“モノ言う管理組合”を目指せ マンション業務を住民本位で改善

管理会社に委託しているマンションの管理業務を見直し、内容の改善やコスト削減を目指す居住者の取り組みが増えている。競争原理が働きにくいとされる管理会社に任せきりで、業務内容や住民が支払う管理費の水準が適正か把握できていないことが多いからだ。居住者の意識を高め、住民本位の管理業務を実現するポイントを探った。

 「管理の質が向上し、コストも3割近く減らせた。“モノ言わぬ”管理組合のままでは成果は得られなかった」と強調するのは、埼玉県内のタワーマンションで管理組合の理事長を務める鈴木一之さん(38)=仮名。この6月、完成以来6年間契約してきた管理会社の変更を決めた。

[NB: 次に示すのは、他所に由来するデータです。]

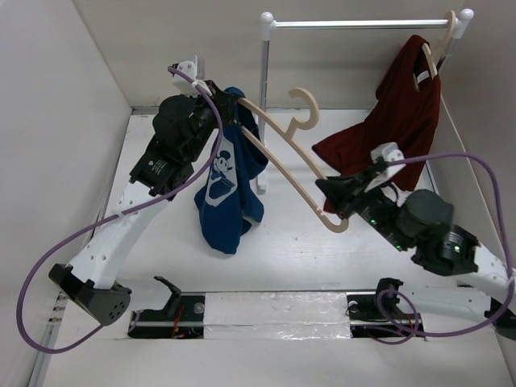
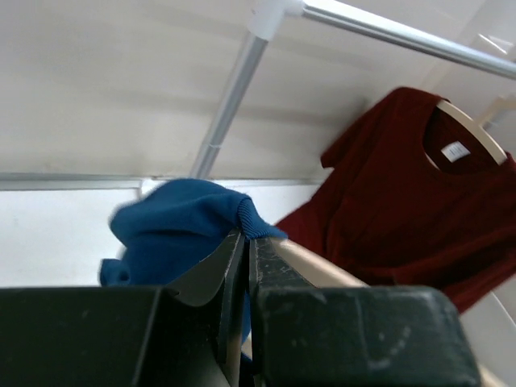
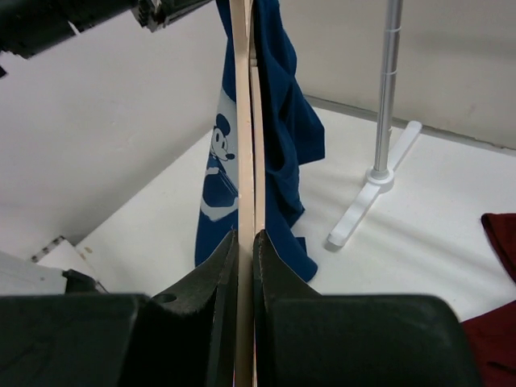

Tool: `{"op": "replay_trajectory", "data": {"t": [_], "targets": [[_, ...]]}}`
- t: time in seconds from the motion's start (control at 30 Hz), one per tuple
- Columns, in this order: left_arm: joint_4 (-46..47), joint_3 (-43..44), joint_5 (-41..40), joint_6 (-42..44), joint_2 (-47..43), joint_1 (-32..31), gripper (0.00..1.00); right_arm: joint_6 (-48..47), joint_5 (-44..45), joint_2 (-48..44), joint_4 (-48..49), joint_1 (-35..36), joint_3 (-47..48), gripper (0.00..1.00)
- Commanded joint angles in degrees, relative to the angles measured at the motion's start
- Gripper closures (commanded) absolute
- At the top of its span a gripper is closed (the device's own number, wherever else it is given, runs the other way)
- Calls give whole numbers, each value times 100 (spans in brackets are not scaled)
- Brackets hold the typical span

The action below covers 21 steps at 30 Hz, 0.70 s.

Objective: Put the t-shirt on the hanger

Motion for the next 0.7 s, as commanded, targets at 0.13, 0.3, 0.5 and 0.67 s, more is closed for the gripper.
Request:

 250世帯以上が入るこの物件は、警備システムを手掛けるセキュリティー大手の系列会社に年間約3000万円で管理業務を任せてきた。

 今回、管理費や修繕積立金の徴収といった事務や管理人の業務を別の管理会社に変更。従来は管理会社を通じて下請け業者に発注されていた定期清掃やエレベーターの保守などの専門業務も、管理組合から各業者への直接契約に切り替え、管理費の削減といった形で年900万円近いコストダウンに成功した。

 鈴木理事長は「新築マンションの住民は管理業務の素人ばかりで管理会社の言いなりになりやすい。マンション全体の将来への危機感が背景にあった」と振り返る。

 こうした動きは東京や大阪など各地で増えている。専門家は、管理業務の改善には内容を決めるマニュアルともいえる「管理委託業務仕様書」の改定が必要と指摘。通常は内容が簡素で曖昧なものが多いからだ。これを具体的な項目を細かく盛り込んだ居住者主導の内容に変更する。

 例えば、「フロント担当者」と呼ばれる管理会社の営業マンが受け持つ事務管理業務。管理組合の議事録作成に提出期限を設けたり、未収納金の督促を電話、内容証明、使用権の差し押さえといった時系列順にマニュアル化したりして、担当者の怠慢を未然に防ぐ。

 管理人の巡回ルートや清掃場所・回数のほか、剪定する植栽の部位や実施時期も細かく具体化して、誰でも作業できるマニュアルとして作成することが管理業務の品質向上につながる。

 業務内容を明確にすれば管理費の値下げ交渉もしやすくなる。別の委託先への変更を考えるなら、競争入札も視野に入る。管理組合の要望に沿った形で複数の管理会社から業務の提案と費用の見積もりを取り、比較するのが有効。価格だけでなく、管理会社の経営状態も考慮する。

 マンション管理などのコンサルタント、須藤桂一さんは「管理会社は開発したゼネコンやマンション販売会社の子会社などが企業努力なしでなることが多い特異な業界。管理会社同士を競わせれば品質が向上し、適正な価格も形成される」と指摘している。